### Task objective
Retype exactly the lines from the one holding "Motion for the" through the final line of the data, both included.

### Data block
──────

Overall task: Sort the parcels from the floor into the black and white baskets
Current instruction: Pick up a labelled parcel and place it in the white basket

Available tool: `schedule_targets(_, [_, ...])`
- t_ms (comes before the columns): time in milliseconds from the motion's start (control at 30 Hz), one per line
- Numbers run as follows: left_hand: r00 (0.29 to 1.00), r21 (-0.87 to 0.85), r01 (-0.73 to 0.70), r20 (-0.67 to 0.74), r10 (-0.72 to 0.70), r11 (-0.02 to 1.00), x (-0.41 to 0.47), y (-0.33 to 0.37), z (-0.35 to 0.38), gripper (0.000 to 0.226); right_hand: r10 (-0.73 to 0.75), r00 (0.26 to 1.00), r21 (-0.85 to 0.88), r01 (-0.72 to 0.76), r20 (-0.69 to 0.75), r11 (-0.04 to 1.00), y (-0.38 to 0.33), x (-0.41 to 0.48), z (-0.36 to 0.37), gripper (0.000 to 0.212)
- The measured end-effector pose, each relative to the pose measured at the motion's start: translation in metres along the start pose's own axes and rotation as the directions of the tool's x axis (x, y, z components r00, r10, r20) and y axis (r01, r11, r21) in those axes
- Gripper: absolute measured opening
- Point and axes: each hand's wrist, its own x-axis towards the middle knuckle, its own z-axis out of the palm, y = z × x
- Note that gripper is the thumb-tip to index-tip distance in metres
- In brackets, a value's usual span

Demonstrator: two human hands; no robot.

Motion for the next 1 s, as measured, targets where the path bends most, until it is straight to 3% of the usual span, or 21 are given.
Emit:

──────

### Completed task
Motion for the next 1 s, as measured, targets where the path bends most, until it is straight to 3% of the usual span, or 21 are given.
Emit:

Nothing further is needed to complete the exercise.